### Work instruction
From the line containing "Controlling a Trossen" through the last line of the entries, set down every line exactly and add nothing.

**** Data for the task ****

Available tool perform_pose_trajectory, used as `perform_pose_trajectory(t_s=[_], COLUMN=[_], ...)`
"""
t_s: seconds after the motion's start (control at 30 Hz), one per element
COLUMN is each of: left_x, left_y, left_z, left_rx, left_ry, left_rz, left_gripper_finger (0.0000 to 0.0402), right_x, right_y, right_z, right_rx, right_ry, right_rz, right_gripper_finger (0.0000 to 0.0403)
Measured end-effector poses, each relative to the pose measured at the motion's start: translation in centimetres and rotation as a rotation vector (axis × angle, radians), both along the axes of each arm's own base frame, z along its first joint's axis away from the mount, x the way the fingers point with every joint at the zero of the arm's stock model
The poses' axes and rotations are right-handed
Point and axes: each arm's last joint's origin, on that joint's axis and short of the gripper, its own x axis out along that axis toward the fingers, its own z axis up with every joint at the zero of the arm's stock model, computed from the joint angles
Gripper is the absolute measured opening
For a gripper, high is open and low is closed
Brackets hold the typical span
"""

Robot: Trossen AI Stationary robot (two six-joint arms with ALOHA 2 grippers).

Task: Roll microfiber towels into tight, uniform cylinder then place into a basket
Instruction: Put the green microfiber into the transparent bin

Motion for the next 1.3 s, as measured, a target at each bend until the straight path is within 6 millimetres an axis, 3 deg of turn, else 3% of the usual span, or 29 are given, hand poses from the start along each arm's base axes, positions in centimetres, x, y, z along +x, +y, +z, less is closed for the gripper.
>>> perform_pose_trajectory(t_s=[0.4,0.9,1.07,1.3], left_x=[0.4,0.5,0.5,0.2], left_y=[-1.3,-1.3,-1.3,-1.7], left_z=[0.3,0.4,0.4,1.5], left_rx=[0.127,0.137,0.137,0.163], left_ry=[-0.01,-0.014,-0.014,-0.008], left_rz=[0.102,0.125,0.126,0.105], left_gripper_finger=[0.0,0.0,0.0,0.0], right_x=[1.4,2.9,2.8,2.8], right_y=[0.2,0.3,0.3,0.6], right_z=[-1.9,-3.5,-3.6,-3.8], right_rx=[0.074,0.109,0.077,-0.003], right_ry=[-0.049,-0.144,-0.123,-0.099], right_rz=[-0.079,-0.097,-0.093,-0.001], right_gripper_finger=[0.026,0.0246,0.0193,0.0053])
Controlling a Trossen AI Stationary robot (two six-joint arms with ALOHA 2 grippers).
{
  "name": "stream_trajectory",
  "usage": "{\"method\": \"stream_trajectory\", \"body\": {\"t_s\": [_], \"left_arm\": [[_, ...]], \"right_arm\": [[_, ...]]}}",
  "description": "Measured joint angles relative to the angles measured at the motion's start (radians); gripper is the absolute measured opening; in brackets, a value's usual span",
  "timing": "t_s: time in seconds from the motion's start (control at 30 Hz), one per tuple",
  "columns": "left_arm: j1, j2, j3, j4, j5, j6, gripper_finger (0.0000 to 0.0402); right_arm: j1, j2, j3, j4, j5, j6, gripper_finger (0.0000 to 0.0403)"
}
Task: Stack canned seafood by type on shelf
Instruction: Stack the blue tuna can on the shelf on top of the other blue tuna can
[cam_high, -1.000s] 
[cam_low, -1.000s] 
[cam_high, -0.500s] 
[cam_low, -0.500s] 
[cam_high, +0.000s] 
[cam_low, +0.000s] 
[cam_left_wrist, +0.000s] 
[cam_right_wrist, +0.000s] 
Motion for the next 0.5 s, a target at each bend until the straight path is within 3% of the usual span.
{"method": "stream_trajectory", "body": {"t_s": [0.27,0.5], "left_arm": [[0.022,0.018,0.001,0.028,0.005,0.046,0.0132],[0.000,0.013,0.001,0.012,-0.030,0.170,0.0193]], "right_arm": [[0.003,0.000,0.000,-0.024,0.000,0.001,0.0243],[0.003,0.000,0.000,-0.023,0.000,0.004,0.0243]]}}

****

### Answer to the exercise
Controlling a Trossen AI Stationary robot (two six-joint arms with ALOHA 2 grippers).
{
  "name": "stream_trajectory",
  "usage": "{\"method\": \"stream_trajectory\", \"body\": {\"t_s\": [_], \"left_arm\": [[_, ...]], \"right_arm\": [[_, ...]]}}",
  "description": "Measured joint angles relative to the angles measured at the motion's start (radians); gripper is the absolute measured opening; in brackets, a value's usual span",
  "timing": "t_s: time in seconds from the motion's start (control at 30 Hz), one per tuple",
  "columns": "left_arm: j1, j2, j3, j4, j5, j6, gripper_finger (0.0000 to 0.0402); right_arm: j1, j2, j3, j4, j5, j6, gripper_finger (0.0000 to 0.0403)"
}
Task: Stack canned seafood by type on shelf
Instruction: Stack the blue tuna can on the shelf on top of the other blue tuna can
[cam_high, -1.000s] 
[cam_low, -1.000s] 
[cam_high, -0.500s] 
[cam_low, -0.500s] 
[cam_high, +0.000s] 
[cam_low, +0.000s] 
[cam_left_wrist, +0.000s] 
[cam_right_wrist, +0.000s] 
Motion for the next 0.5 s, a target at each bend until the straight path is within 3% of the usual span.
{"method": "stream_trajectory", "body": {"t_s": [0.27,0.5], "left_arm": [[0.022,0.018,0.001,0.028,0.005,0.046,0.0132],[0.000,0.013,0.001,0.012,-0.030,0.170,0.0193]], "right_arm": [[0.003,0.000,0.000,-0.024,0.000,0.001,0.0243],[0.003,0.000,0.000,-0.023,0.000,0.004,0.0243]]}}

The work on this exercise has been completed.